Studio album by Goldfinger
- Released: April 22, 2008
- Recorded: 2006–2007
- Genres: Pop-punk; ska; hardcore punk;
- Length: 36:16
- Label: SideOneDummy
- Producer: John Feldmann

Goldfinger chronology
| The Best of Goldfinger (2005) | Hello Destiny... (2008) | The Knife (2017) |

= Hello Destiny... =

Hello Destiny... is the sixth album by American punk band Goldfinger, released on April 22, 2008, as their only album released through SideOneDummy Records.

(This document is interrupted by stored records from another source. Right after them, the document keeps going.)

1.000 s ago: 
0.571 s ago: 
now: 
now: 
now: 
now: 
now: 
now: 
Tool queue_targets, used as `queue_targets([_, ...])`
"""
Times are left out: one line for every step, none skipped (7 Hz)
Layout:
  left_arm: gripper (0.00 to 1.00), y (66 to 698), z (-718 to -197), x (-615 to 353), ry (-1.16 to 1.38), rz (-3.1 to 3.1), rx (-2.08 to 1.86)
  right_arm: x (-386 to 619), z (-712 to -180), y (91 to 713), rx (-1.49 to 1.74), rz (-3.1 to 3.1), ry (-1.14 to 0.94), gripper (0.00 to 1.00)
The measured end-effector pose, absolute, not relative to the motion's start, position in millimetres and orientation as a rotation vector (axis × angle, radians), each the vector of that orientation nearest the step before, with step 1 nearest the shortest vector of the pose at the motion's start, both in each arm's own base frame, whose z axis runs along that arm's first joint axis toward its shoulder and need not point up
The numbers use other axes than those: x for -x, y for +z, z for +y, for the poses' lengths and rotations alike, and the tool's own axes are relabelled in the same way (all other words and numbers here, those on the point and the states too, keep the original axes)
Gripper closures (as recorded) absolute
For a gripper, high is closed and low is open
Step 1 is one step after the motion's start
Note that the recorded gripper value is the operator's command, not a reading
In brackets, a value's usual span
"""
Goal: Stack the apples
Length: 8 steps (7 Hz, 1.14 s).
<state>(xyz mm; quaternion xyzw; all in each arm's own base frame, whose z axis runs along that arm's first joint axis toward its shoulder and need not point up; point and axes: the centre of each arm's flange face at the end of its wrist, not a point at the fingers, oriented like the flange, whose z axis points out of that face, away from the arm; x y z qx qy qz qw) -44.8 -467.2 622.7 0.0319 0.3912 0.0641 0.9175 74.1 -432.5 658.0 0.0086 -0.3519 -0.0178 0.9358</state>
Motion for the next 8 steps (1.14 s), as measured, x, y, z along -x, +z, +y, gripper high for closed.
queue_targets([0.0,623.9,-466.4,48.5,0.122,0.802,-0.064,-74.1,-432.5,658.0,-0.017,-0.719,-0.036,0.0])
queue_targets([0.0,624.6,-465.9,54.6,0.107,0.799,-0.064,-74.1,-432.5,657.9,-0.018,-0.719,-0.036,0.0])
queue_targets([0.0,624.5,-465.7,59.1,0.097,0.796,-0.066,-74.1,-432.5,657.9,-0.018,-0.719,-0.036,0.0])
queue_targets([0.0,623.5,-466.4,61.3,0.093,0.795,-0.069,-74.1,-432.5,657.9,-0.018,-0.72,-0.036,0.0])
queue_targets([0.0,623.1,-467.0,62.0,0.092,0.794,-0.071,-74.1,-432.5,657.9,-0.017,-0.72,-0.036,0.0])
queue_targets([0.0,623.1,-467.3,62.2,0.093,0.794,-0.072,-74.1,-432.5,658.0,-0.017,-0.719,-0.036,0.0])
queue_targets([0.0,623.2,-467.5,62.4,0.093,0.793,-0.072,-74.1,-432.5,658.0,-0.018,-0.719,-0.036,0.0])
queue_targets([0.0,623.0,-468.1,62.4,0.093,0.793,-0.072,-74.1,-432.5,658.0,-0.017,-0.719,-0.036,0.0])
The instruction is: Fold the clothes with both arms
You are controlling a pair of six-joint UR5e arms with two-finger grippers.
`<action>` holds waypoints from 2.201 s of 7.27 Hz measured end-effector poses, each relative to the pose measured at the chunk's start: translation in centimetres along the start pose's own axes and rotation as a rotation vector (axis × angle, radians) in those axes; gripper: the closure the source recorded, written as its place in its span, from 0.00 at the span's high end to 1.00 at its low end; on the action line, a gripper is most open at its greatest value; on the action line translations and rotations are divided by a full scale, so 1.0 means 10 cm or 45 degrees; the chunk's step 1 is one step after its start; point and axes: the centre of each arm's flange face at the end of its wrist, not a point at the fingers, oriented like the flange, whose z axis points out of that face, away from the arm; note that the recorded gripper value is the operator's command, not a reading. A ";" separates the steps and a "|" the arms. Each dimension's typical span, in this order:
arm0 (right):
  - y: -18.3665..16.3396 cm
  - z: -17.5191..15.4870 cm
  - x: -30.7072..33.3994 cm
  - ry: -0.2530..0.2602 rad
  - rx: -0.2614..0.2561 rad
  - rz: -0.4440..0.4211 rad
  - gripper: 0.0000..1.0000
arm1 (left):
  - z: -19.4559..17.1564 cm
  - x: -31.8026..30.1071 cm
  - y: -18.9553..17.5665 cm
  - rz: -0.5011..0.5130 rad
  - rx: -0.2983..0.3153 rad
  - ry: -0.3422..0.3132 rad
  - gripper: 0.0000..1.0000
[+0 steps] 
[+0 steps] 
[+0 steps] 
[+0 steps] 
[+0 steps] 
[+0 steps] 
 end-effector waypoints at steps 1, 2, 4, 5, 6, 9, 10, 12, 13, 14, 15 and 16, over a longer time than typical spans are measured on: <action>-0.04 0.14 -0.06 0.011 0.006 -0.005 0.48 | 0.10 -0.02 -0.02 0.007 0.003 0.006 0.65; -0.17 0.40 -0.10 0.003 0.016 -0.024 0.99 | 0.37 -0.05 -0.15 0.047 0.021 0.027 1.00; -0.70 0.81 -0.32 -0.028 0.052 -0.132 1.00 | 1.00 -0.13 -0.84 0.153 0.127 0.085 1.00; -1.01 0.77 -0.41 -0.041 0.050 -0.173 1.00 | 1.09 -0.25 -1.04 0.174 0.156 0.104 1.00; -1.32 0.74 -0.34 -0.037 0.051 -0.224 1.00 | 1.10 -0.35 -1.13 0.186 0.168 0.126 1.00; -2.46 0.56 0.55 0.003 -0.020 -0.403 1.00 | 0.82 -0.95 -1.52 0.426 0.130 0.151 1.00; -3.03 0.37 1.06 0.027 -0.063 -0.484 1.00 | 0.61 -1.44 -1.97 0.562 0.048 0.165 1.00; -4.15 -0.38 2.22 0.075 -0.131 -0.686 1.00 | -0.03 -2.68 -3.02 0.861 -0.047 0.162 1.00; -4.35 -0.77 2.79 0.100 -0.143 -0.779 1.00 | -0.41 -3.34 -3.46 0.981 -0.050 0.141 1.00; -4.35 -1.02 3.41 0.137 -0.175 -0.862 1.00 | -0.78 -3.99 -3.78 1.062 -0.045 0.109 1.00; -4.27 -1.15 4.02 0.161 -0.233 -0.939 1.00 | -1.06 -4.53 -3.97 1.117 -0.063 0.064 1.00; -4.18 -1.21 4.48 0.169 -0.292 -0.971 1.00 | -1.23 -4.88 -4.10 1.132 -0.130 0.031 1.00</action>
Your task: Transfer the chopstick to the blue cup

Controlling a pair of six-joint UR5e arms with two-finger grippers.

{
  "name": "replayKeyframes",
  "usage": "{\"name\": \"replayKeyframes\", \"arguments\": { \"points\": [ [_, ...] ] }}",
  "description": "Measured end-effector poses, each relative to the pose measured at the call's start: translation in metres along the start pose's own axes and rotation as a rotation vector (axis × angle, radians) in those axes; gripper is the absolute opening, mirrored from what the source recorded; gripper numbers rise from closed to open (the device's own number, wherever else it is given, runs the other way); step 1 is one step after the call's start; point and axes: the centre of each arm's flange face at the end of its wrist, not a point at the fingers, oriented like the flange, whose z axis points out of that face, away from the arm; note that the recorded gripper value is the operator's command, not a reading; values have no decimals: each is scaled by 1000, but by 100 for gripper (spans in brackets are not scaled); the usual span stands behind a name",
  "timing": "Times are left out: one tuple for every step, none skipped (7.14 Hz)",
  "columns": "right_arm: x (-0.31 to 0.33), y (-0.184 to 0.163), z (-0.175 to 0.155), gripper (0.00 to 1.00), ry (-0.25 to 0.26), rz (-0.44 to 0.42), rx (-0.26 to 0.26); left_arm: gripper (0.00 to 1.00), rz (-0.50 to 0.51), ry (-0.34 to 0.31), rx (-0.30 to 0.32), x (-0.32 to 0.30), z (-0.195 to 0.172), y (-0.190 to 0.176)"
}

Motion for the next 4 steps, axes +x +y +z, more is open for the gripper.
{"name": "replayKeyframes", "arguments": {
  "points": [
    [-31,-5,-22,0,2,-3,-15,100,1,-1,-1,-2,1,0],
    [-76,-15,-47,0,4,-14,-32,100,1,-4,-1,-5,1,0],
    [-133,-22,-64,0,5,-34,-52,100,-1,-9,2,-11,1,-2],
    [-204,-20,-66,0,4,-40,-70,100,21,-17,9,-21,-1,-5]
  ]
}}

This album marks the return of guitarist Charlie Paulson, and at the same time is the last to feature Paulson (before his return in 2019), bassist Kelly LeMieux, and drummer Darrin Pfeiffer.

Professional ratings
Review scores
| Source | Rating |
| AllMusic | Star |
| Rock Hard | 8/10 |
| PopMatters | 3/10 |

==Background and release==
In January 2007, Goldfinger were finishing up their new album, which they were expecting to release in mid-2007.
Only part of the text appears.